Sebelumnya, Majelis Hakim Mahkamah Konstitusi menyatakan bahwa masa jabatan pimpinan Komisi Pemberantasan Korupsi (KPK) selama empat tahun adalah tidak konstitusional dan mengubahnya menjadi lima tahun.

Putusan tersebut dibacakan Ketua Mahkamah Konstitusi Anwar Usman dalam sidang pengucapan ketetapan dan putusan yang disiarkan di kanal YouTube Mahkamah Konstitusi RI, dipantau di Jakarta, Kamis.

Anwar Usman menyatakan Pasal 34 Undang-Undang Nomor 30 Tahun 2002 tentang Komisi Pemberantasan Tindak Pidana Korupsi yang semua berbunyi, "Pimpinan Komisi Pemberantasan Korupsi Memegang Jabatan Selama Empat Tahun" bertentangan dengan Undang-Undang Dasar Negara Republik Indonesia Tahun 1945.

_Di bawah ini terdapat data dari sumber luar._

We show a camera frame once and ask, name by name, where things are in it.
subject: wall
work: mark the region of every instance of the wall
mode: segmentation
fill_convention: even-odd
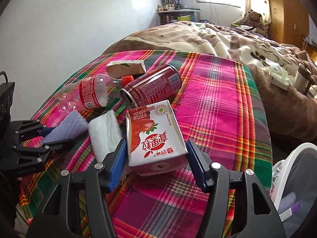
[[[210,20],[210,5],[212,9],[211,22],[215,25],[221,25],[229,27],[232,22],[240,19],[244,15],[244,8],[237,8],[228,5],[222,4],[209,4],[209,3],[197,3],[196,0],[180,0],[182,5],[186,5],[190,8],[199,8],[200,19],[201,20]]]
[[[317,27],[316,24],[313,22],[313,19],[308,16],[309,20],[309,36],[314,40],[315,43],[317,43]]]
[[[0,17],[0,70],[16,82],[12,119],[31,118],[71,74],[114,42],[159,25],[159,2],[11,0]]]

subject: fluffy blanket
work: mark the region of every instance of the fluffy blanket
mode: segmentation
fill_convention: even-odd
[[[259,89],[270,131],[303,141],[317,138],[317,102],[292,86],[285,91],[272,85],[265,62],[268,58],[279,63],[294,81],[299,63],[317,75],[317,67],[307,52],[297,47],[281,47],[241,28],[176,22],[134,33],[110,46],[104,54],[148,49],[198,52],[243,63]]]

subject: wooden cabinet
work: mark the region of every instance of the wooden cabinet
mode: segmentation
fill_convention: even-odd
[[[308,12],[299,0],[269,0],[272,23],[269,39],[302,48],[303,38],[309,34]]]

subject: folded paper towel
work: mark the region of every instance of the folded paper towel
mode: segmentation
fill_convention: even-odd
[[[57,140],[75,139],[88,130],[88,123],[76,110],[70,112],[65,119],[51,131],[41,144]]]
[[[88,124],[88,131],[98,162],[102,162],[108,153],[114,152],[122,139],[113,110],[93,119]]]

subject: bed
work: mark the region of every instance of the bed
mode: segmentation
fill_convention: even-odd
[[[272,139],[289,141],[289,149],[303,141],[317,144],[316,101],[291,86],[285,91],[272,85],[265,63],[266,58],[279,63],[292,80],[300,63],[317,75],[317,67],[307,52],[297,47],[283,47],[241,28],[183,21],[134,33],[104,53],[144,49],[199,52],[243,63],[251,71],[259,90]]]
[[[248,68],[228,59],[173,50],[143,50],[106,54],[96,58],[63,85],[104,73],[113,60],[144,60],[147,70],[164,63],[177,68],[182,87],[171,105],[185,140],[193,139],[199,149],[227,169],[251,168],[267,191],[272,176],[272,149],[265,112]],[[32,117],[48,127],[57,126],[66,116],[58,111],[55,97],[59,87]],[[81,112],[89,122],[114,110],[123,135],[127,108],[115,99],[106,108]],[[24,146],[37,147],[41,138]],[[63,169],[85,171],[97,161],[88,133],[76,139],[69,152],[51,160],[46,171],[24,177],[20,205],[28,222],[53,181]],[[234,191],[230,191],[225,234],[231,232]],[[89,237],[84,195],[80,196],[81,230]],[[204,214],[208,194],[195,184],[189,165],[162,175],[141,177],[130,174],[107,195],[107,204],[118,237],[195,237]]]

Dalam menyampaikan pertimbangan, Hakim Konstitusi Guntur Hamzah menyatakan bahwa ketentuan masa jabatan pimpinan KPK selama empat tahun tidak saja bersifat diskriminatif, tetapi tidak adil jika dibandingkan dengan komisi dan lembaga independen lainnya.

Guntur Hamzah membandingkan masa jabatan KPK dengan Komnas HAM. Masa jabatan pimpinan Komnas HAM adalah lima tahun. Oleh karena itu, akan lebih adil apabila pimpinan KPK menjabat selama lima tahun.